In 2008 he became a member of the Royal Netherlands Academy of Arts and Sciences (Koninklijke Nederlandse Akademie voor Kunsten en Wetenschappen - KNAW), where he served a term as chairperson of the section Mathematics. He was a long term managing editor of the Dutch journal Indagationes Mathematicæ. In 2015 he became emeritus professor.

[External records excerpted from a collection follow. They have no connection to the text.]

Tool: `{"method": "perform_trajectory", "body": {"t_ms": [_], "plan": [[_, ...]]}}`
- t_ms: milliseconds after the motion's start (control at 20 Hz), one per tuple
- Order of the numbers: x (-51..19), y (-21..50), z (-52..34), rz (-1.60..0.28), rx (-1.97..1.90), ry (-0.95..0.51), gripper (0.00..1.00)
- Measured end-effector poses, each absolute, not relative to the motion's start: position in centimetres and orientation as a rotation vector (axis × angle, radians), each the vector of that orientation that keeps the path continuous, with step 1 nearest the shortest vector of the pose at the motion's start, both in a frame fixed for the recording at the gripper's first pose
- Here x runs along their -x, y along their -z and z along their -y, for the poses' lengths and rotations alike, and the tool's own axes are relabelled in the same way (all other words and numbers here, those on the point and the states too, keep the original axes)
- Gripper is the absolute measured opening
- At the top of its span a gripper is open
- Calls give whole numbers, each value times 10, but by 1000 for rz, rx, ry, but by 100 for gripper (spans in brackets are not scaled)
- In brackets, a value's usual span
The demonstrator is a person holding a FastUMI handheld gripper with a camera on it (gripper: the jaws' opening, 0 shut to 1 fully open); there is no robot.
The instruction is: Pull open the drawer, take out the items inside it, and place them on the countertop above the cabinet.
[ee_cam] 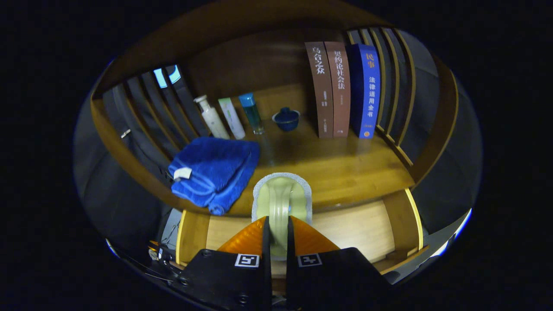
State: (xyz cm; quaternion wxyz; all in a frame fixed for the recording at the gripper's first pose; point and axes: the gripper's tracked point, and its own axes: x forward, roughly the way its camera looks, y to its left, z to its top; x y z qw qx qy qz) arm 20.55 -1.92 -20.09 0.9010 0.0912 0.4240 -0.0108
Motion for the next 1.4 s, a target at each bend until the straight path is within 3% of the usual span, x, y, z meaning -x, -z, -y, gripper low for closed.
{"method": "perform_trajectory", "body": {"t_ms": [500, 650, 700, 950, 1400], "plan": [[-301, 239, 26, -957, -138, 38, 18], [-314, 245, 28, -939, -138, 34, 26], [-312, 239, 28, -929, -139, 27, 30], [-310, 224, 27, -879, -152, 22, 100], [-215, 137, 5, -510, -130, -30, 100]]}}
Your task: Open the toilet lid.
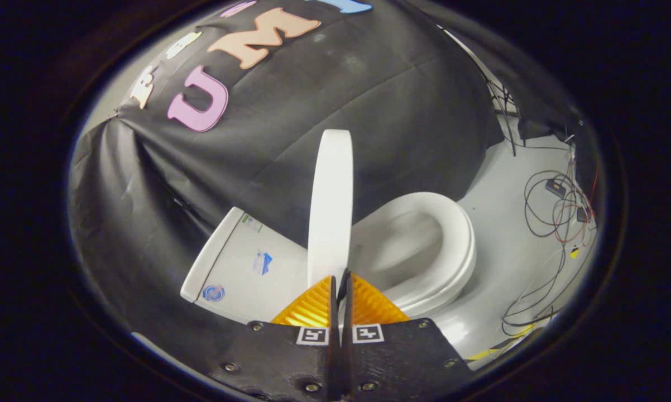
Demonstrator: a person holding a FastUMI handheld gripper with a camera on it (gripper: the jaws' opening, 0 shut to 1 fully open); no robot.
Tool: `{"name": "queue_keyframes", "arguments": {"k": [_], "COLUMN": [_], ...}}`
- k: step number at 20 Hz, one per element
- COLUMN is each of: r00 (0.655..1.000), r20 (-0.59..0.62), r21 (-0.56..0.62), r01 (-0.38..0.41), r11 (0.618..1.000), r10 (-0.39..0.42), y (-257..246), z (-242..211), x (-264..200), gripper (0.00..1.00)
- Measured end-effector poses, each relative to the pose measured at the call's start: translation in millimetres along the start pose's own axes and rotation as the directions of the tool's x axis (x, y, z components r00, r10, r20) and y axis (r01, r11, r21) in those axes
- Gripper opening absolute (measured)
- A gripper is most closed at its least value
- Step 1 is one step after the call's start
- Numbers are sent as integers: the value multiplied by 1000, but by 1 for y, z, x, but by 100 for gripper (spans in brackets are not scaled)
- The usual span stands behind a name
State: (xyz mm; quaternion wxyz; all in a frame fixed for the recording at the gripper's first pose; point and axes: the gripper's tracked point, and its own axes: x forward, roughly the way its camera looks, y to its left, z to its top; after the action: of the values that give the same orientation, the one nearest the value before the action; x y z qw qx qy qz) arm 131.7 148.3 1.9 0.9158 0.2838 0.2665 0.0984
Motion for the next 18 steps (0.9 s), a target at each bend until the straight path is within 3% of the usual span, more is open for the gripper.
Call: {"name": "queue_keyframes", "arguments": {"k": [10,18], "r00": [998,998], "r20": [44,68], "r21": [-196,-241], "r01": [56,32], "r11": [979,970], "r10": [-48,-15], "y": [34,67], "z": [0,-1], "x": [-5,-7], "gripper": [1,1]}}
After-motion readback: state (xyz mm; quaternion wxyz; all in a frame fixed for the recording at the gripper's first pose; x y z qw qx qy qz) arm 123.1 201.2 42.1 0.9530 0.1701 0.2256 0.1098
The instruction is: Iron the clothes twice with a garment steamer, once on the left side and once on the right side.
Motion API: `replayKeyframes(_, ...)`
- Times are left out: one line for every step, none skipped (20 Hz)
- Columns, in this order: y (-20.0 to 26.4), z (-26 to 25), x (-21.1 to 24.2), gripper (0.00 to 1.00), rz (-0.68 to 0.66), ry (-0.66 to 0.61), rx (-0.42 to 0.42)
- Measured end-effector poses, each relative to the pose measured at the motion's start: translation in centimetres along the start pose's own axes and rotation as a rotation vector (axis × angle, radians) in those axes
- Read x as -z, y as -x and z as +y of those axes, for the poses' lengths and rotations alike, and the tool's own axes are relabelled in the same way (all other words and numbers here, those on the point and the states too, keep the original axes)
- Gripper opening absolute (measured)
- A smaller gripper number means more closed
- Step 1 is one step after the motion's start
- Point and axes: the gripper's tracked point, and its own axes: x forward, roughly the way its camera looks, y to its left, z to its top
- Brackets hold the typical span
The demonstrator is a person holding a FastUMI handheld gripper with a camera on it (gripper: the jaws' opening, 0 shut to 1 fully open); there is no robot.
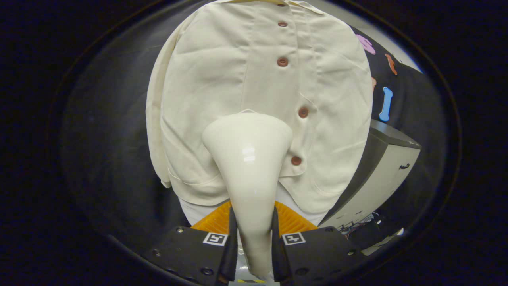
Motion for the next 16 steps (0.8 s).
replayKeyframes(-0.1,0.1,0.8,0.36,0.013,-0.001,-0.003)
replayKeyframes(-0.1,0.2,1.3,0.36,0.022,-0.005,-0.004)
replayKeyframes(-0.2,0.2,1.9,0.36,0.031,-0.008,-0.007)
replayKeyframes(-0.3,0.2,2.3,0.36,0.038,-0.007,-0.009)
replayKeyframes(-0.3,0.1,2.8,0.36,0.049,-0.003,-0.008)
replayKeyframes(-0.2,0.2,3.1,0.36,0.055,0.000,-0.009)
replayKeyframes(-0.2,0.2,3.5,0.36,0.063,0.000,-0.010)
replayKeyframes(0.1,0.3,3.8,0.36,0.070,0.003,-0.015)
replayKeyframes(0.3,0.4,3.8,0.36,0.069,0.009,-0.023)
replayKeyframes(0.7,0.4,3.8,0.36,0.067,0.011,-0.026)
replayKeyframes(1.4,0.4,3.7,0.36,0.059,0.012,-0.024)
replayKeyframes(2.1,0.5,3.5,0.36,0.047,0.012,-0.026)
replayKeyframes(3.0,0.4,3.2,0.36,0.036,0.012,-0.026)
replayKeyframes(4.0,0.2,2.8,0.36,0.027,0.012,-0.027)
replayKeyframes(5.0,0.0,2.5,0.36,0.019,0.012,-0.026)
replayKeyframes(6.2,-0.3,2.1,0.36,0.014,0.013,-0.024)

==Research contributions==
In his PhD thesis, Broer worked on bifurcations of singularities in volume preserving vector fields, where he discovered quasi-periodic invariant tori for the first time. This was the starting point of a large scale inventory of occurrences: together with his school he set up a supporting theory of bifurcating tori, thereby combining singularity theory with the Kolmogorov-Arnold-Moser (KAM) theory 1 (Moser 1967) (Zehnder 1975-6), as reported in 2, 3, and 4. (Numbers refer to works under Selected publications.) Broer also worked on geometrically inspired or computationally assisted results 5, 6, 7, 8, 9, 10, 11, some including applications to modeling. (ibid.)

==Awards and honors==
Broer became a member of the Royal Netherlands Academy of Arts and Sciences (KNAW) in 2008. At the international conference Mathematical Analysis and Applications of 2024 in Porto he obtained a career award for applications of analysis in the theory of dynamical systems. At his retirement in 2015 he was appointed knight of the order of the Netherlands lion.

==Selected publications==
1. H.W. Broer, KAM theory: the legacy of Kolmogorov’s 1954 paper. Bulletin of the American Mathematical Society 41(4) (2004) 507-521.
2. H.W. Broer, G.B. Huitema and M.B. Sevryuk, Quasi-periodic tori in families of dynamical systems: order amidst chaos. Lecture Notes in Mathematics 1645 Springer Verlag 1996.
3. H.W. Broer and F. Takens, Dynamical Systems and Chaos. Applied Mathematical Sciences 172 Springer Verlag 2011. ; Hardcover ISBN 978-1-4419-6869-2; Softcover ISBN 978-1-4614-2712-4
4. H.W. Broer, G.B. Huitema, F. Takens and B.L.J. Braaksma, Unfoldings and bifurcations of quasi-periodic tori. Mem AMS 83(421) American Mathematical Society 1990. eBook ISBN 978-1-4704-0844-2
5. H.W. Broer, H. Hanßmann, On Jupiter and his Galilean satellites: librations of De Sitter’s periodic motions. Indag Math NS 27(5) 1305-1337 (2016).
6. K. Efstathiou and H.W. Broer, Uncovering fractional monodromy. Commun. Math. Phys. 324 (549-588) (2013).
7. H.W. Broer, C. Simó, R. Vitolo, Bifurcations and strange attractors in the Lorenz-84 climate model with seasonal forcing. Nonlinearity 15(4) (2002) 1205-1267.
8. H.W. Broer and C. Simó, Resonance tongues in Hill’s equations: a geometric approach. Journ. Diff. Eqns. 166 290-327 (2000).
9. H.W. Broer, C. Simó and J.C. Tatjer, Towards global models near homoclinic tangencies of dissipative diffeomorphisms. Nonlinearity 11(3) (1998) 667-770.
10. H.W. Broer and F.M. Tangerman, From a differentiable to a real analytic perturbation theory, applications to the Kupka Smale theorems Ergod. Th. & Dynam. Sys. 6 345-362 (1986).
11. H.W. Broer and G. Vegter, Subordinate Sil’nikov bifurcations near some singularities of vector fields having low codimension. Ergod. Th. & Dynam. Sys. 4 509-525 (1984).